Karl Henrik Ludolf Nielsen (29 January 1876 – 16 October 1939) was a Danish composer, violinist, conductor, and pianist. Today he is considered one of the most important Danish composers of the early 1900s (together with the more famous Carl Nielsen).

==Life==
Nielsen was born in Nørre Tvede, Denmark. Although his family lacked any musicians, Ludolf took to music at a very young age. After a few years of violin lessons from local fiddlers, at eight he was playing at local festivals and other country occasions. In his mid-teens, he moved to Copenhagen, which exposed him to a much broader musical milieu.
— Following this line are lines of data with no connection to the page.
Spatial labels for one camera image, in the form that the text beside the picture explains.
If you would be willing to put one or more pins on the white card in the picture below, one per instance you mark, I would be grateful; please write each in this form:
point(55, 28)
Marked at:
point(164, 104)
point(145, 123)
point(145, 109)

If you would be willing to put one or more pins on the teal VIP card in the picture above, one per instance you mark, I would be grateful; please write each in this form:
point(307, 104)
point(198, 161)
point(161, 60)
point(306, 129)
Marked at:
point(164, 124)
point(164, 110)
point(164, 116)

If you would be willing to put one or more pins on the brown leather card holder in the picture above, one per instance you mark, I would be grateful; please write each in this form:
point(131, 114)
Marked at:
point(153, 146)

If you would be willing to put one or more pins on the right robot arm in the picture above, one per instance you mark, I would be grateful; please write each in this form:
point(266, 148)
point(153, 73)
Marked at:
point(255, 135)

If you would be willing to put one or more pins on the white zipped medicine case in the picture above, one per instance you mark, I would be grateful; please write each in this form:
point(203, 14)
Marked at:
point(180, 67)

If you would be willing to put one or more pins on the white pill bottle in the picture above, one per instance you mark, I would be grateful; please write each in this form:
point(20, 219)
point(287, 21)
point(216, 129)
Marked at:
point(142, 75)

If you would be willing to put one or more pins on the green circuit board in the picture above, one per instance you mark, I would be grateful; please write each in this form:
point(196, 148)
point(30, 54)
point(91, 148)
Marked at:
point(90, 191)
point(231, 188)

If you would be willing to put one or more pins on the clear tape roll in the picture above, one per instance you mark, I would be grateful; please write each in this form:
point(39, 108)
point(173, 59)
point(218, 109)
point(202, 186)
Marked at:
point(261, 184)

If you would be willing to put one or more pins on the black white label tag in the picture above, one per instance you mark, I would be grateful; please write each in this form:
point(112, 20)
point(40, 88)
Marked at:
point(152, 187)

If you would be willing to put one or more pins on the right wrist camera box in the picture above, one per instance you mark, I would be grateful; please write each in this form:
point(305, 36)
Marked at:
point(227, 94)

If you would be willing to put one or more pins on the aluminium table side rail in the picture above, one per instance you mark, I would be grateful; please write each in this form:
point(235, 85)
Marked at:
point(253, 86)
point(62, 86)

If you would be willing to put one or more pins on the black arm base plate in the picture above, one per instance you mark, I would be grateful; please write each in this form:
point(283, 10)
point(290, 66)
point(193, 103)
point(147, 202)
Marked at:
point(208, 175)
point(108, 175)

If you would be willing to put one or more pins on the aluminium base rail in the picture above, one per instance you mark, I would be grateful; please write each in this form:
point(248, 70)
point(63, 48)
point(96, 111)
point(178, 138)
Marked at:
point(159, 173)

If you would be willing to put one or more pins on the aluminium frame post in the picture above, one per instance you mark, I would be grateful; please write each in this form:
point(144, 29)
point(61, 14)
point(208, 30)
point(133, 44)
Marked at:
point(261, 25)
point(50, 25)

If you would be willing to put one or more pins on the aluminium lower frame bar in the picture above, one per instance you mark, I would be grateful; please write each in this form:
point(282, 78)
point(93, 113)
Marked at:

At 19, he won a scholarship to the Danish Royal Academy of Music. There, he studied violin, piano, and music theory. His composing talents were apparently self-developed.

When about 20, Nielsen started composing, at the same time as Tivoli Orchestra hired him as a violinist. Some of his works were performed in 1899, but his first major success was with the symphonic poem Regnar Lodbrog, which gained him an additional scholarship that gave him the opportunity to spend time in the musically rich city of Leipzig, where he composed a few string quartets and had them published. He returned to Copenhagen and became conductor of the Tivoli Orchestra. In 1902, he composed his First Symphony, and the tone poem From the Mountains between 1903 and 1905. Just after his marriage in 1907, Nielsen composed a Romance for Violin (1908) and his Second Symphony (1907 – 1909).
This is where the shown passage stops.